Rabu, 30 April 2008

Drinking wine from a can is seriously uncool

This is what I have come to. I have to ration myself by buying cans of Tesco French Red Wine. A peculiar vintage... I'm NOT tasting plimsoles in a dusty old staircase joined with sunbeams on old leather car seats infused with strawberry kisses from a baby with final notes of smoky rain drops.

I am tasting sour, metallic pre vinegar grape stew. Yuk.

So why am I drinking it... well, maybe it will put me off, or maybe it will make my mind up totally that its not worth it unless you pay £50 a bottle, or maybe I just think that I know something about wine and actually its just the packaging that makes a wine taste nice *Mind Games of Big Brother* and right now, I don't particularly care what I drink... especially after the shite day we have had.

Today I have been mostly washing. Oh, and drying and ironing too... but mostly washing. 12 loads, with 1 load a piece still in the washer and dryer for tomorrows kicks. What a party animal.
I got up reasonably early today (for me!) and tidied up, although most of the house was still spotless from Tuesday when I gave it a complete delousing as the girls were leaving and we had new prospective tenants coming to view. So I pottered, and then decided to get cracking with the washing mountain.
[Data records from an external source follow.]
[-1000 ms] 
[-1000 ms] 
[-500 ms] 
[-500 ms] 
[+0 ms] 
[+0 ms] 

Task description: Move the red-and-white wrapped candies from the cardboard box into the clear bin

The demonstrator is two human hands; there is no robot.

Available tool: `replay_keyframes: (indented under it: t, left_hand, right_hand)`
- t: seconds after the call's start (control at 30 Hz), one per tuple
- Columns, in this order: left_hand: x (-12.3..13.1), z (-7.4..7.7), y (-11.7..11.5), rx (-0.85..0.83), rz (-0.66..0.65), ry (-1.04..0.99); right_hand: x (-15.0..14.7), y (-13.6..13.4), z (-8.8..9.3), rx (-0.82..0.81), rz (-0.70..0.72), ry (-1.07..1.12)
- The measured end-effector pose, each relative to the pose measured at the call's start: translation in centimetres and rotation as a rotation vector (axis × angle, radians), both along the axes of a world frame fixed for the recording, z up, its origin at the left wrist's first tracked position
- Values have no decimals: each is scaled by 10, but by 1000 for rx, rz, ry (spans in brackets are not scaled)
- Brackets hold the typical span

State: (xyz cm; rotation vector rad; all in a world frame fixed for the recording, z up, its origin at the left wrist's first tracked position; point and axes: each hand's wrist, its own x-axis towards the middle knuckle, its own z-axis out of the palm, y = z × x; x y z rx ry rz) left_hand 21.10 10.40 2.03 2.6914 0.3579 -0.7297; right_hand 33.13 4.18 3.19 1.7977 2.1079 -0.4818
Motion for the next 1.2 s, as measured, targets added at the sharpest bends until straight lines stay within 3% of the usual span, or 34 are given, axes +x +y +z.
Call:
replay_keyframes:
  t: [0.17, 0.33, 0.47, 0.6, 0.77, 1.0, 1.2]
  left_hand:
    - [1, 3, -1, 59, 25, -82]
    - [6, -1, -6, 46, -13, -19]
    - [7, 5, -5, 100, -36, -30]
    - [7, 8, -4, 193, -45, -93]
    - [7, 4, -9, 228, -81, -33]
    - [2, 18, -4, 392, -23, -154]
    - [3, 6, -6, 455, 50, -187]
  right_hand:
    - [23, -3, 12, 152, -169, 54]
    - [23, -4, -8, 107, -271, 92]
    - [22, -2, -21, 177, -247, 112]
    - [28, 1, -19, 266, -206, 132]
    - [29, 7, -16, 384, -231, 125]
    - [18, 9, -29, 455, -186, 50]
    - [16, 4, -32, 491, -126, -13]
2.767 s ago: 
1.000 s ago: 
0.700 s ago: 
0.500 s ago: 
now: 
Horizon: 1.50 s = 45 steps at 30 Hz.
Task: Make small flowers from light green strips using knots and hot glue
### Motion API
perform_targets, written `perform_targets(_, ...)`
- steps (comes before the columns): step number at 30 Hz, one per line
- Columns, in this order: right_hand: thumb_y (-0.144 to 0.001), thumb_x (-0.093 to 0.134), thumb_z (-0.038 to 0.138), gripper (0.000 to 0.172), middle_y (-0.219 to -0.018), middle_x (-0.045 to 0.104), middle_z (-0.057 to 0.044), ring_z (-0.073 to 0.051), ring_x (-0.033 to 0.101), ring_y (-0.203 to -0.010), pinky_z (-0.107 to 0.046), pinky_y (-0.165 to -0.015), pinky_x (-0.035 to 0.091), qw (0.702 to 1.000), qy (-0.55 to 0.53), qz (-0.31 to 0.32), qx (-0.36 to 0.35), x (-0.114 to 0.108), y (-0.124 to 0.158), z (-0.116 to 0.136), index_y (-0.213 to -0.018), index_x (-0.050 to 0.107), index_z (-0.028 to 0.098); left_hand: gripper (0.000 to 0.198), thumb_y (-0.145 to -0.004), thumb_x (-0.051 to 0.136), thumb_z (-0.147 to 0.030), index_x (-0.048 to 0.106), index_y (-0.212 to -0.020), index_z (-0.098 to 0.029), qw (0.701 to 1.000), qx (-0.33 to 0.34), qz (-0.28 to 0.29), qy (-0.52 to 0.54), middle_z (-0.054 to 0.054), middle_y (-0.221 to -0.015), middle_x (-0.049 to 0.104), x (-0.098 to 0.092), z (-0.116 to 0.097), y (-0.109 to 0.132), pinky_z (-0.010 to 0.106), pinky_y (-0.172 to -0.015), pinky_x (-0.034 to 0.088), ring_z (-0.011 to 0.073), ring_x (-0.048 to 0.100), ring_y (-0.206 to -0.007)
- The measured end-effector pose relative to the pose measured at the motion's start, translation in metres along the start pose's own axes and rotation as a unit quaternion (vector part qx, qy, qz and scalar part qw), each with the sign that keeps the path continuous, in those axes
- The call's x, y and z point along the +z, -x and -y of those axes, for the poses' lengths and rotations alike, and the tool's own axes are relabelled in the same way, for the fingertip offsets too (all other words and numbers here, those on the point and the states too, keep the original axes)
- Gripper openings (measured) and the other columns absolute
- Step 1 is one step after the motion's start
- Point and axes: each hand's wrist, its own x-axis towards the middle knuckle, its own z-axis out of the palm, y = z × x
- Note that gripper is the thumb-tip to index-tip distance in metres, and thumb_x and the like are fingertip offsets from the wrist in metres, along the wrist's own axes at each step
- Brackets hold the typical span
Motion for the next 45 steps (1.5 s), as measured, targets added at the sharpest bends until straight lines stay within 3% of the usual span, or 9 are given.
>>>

Now, in our house you know its time to do the washing when:
1.) You can't see daylight in the utility room
2.) The cats are walking down from the cat flap rather than having to jump from the window sill
3.) You don't know where the clean pile starts/ends and the dirty pile - the same thing
4.) You have to first dig through clothes to get to the fridge whereas you used to be able to push the clothes out of the way with the door
5.) You have lost your 5 drawer filing cabinet
6.) You have lost the washing machine
7.) Your son wears pants all day long - and not because he can't be arsed to get dressed
8.) Everyone is wearing global hypercolour colour change t-shirts, shell suits, pregnancy trousers and other random clothes that you haven't seen for a decade because they were at the back of the cupboard
9.) Your neighbour brings you a bag of clothes because they think you are doing a jumble sale
10.) Your child is involved in an terrible avalanche accident on the way to get an ice cream

Today I decided that most of the above applied... Ok all of them, and I actually BURNT OUT THE TUMBLE DRYER! Can you believe it. It never rains but it fucking pours - metaphorically and literally of course. The rain pissed down all day long and I had 68 loads of washing to do... you know the kind of thing (probably not because I expect you all to be great housewives whereas I am Rrruuuuuuu-bish). So I get the cycle of 1 load washing, 1 load drying underway when I decided after 6 loads to go have a coffee.

Sniff Sniff... something dodgy. Low and behold I can smell burning. Not an electrical burning, but the kind you get from paper or... clothes!

ARGHHHH - yep, the fluff in the dryer is smoldering and filling my house with its noxious vapours. So I drag everything out of the dryer and its ROASTING hot. It all has to be bloody washed again as it smells like its been on top of old smokey, and try and see what the problem is. DH gets his ever ready screwdriver out and whips the back of the old dryer. Its 9 now bless it, so a bit of an old girl, but still, after so many years of good service, I think it should darn well continue! We notice that the connection is covered with sooty, burnt, smokey fluff and grease and STINKS big styleee.

So we clean, de grease, put back together (less 4 screws... how did that happen...?), and try it on its own for a few minutes. All we can smell to be fair, is smoke. So I open every window and door in the house and we try and air the place. Thing is, it gets up your nose, so you cant tell if it has gone, or getting worse, or what. I went out to the town with DS and we posted a letter, and by the time we got back I couldn't smell anything dodgy, so I guess it cleared itself. I chucked the next wet load in and so far its been working away like a demon. I might not leave it on on its own though, or over night like I used to... scary.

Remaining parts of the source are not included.